──────── Listed records
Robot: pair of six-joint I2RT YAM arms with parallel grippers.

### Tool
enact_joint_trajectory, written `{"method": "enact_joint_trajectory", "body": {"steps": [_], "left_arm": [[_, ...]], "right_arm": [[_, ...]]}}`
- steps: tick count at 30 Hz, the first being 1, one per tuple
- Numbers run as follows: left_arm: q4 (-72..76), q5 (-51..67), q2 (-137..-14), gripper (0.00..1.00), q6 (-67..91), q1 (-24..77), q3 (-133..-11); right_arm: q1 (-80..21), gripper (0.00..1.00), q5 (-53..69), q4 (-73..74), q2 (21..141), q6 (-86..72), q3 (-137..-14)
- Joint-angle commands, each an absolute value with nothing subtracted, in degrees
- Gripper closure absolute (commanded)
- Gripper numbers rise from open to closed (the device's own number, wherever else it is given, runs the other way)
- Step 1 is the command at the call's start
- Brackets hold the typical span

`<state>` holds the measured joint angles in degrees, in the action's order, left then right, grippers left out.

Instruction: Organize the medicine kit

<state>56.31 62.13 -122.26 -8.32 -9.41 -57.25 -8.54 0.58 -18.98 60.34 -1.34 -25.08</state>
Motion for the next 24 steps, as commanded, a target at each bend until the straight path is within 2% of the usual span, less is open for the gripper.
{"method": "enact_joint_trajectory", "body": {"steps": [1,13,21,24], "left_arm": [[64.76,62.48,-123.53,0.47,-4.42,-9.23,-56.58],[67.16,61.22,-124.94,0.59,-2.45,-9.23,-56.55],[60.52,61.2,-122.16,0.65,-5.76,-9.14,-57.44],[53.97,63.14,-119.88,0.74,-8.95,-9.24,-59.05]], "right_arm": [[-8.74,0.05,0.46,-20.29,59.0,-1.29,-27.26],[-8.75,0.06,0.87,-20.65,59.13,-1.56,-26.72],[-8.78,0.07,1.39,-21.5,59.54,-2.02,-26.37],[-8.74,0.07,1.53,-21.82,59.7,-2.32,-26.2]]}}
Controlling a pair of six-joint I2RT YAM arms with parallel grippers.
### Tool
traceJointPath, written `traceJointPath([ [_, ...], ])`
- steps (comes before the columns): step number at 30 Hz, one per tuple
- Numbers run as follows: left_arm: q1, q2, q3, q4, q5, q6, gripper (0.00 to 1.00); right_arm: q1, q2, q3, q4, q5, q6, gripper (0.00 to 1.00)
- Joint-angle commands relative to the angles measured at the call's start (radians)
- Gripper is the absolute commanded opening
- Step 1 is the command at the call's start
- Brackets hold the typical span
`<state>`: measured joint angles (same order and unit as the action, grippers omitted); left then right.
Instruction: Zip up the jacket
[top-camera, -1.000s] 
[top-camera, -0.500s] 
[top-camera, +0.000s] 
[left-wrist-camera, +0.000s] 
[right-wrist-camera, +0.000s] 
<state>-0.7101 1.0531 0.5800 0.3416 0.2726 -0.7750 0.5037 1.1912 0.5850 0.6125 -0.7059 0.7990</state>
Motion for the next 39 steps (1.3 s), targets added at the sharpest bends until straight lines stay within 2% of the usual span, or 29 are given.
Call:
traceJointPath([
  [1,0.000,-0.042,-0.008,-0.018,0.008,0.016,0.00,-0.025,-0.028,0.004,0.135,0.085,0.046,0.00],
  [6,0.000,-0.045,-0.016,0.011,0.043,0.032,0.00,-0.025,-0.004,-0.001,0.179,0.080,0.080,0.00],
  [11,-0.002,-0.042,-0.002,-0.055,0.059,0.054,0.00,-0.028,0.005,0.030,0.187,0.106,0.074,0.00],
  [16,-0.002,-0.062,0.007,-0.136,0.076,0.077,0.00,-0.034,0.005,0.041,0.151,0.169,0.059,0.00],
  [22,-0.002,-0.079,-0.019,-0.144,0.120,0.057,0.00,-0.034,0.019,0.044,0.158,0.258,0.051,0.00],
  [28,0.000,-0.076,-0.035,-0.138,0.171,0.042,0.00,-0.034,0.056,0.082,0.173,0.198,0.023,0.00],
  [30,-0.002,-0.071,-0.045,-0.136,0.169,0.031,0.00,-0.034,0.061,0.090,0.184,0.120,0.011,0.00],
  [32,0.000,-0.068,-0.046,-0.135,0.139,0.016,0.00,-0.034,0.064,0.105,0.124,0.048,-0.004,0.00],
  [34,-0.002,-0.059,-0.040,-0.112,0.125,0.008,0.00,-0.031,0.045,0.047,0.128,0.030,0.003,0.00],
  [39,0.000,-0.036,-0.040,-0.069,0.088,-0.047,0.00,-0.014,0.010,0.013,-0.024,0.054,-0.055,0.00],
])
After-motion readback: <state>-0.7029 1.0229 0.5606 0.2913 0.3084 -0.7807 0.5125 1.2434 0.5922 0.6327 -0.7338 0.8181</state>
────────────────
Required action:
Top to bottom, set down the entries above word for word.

Written response:
Robot: pair of six-joint I2RT YAM arms with parallel grippers.

### Tool
enact_joint_trajectory, written `{"method": "enact_joint_trajectory", "body": {"steps": [_], "left_arm": [[_, ...]], "right_arm": [[_, ...]]}}`
- steps: tick count at 30 Hz, the first being 1, one per tuple
- Numbers run as follows: left_arm: q4 (-72..76), q5 (-51..67), q2 (-137..-14), gripper (0.00..1.00), q6 (-67..91), q1 (-24..77), q3 (-133..-11); right_arm: q1 (-80..21), gripper (0.00..1.00), q5 (-53..69), q4 (-73..74), q2 (21..141), q6 (-86..72), q3 (-137..-14)
- Joint-angle commands, each an absolute value with nothing subtracted, in degrees
- Gripper closure absolute (commanded)
- Gripper numbers rise from open to closed (the device's own number, wherever else it is given, runs the other way)
- Step 1 is the command at the call's start
- Brackets hold the typical span

`<state>` holds the measured joint angles in degrees, in the action's order, left then right, grippers left out.

Instruction: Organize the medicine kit

<state>56.31 62.13 -122.26 -8.32 -9.41 -57.25 -8.54 0.58 -18.98 60.34 -1.34 -25.08</state>
Motion for the next 24 steps, as commanded, a target at each bend until the straight path is within 2% of the usual span, less is open for the gripper.
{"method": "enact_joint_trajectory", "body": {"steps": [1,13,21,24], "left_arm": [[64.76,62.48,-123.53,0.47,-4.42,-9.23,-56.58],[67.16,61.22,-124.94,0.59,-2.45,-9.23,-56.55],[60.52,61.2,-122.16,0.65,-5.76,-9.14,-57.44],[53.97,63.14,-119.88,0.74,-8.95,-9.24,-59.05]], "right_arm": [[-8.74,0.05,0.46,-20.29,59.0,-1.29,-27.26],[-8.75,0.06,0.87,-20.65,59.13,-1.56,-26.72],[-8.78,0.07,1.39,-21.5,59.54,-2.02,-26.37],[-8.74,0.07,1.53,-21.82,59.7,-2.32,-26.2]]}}
Controlling a pair of six-joint I2RT YAM arms with parallel grippers.
### Tool
traceJointPath, written `traceJointPath([ [_, ...], ])`
- steps (comes before the columns): step number at 30 Hz, one per tuple
- Numbers run as follows: left_arm: q1, q2, q3, q4, q5, q6, gripper (0.00 to 1.00); right_arm: q1, q2, q3, q4, q5, q6, gripper (0.00 to 1.00)
- Joint-angle commands relative to the angles measured at the call's start (radians)
- Gripper is the absolute commanded opening
- Step 1 is the command at the call's start
- Brackets hold the typical span
`<state>`: measured joint angles (same order and unit as the action, grippers omitted); left then right.
Instruction: Zip up the jacket
[top-camera, -1.000s] 
[top-camera, -0.500s] 
[top-camera, +0.000s] 
[left-wrist-camera, +0.000s] 
[right-wrist-camera, +0.000s] 
<state>-0.7101 1.0531 0.5800 0.3416 0.2726 -0.7750 0.5037 1.1912 0.5850 0.6125 -0.7059 0.7990</state>
Motion for the next 39 steps (1.3 s), targets added at the sharpest bends until straight lines stay within 2% of the usual span, or 29 are given.
Call:
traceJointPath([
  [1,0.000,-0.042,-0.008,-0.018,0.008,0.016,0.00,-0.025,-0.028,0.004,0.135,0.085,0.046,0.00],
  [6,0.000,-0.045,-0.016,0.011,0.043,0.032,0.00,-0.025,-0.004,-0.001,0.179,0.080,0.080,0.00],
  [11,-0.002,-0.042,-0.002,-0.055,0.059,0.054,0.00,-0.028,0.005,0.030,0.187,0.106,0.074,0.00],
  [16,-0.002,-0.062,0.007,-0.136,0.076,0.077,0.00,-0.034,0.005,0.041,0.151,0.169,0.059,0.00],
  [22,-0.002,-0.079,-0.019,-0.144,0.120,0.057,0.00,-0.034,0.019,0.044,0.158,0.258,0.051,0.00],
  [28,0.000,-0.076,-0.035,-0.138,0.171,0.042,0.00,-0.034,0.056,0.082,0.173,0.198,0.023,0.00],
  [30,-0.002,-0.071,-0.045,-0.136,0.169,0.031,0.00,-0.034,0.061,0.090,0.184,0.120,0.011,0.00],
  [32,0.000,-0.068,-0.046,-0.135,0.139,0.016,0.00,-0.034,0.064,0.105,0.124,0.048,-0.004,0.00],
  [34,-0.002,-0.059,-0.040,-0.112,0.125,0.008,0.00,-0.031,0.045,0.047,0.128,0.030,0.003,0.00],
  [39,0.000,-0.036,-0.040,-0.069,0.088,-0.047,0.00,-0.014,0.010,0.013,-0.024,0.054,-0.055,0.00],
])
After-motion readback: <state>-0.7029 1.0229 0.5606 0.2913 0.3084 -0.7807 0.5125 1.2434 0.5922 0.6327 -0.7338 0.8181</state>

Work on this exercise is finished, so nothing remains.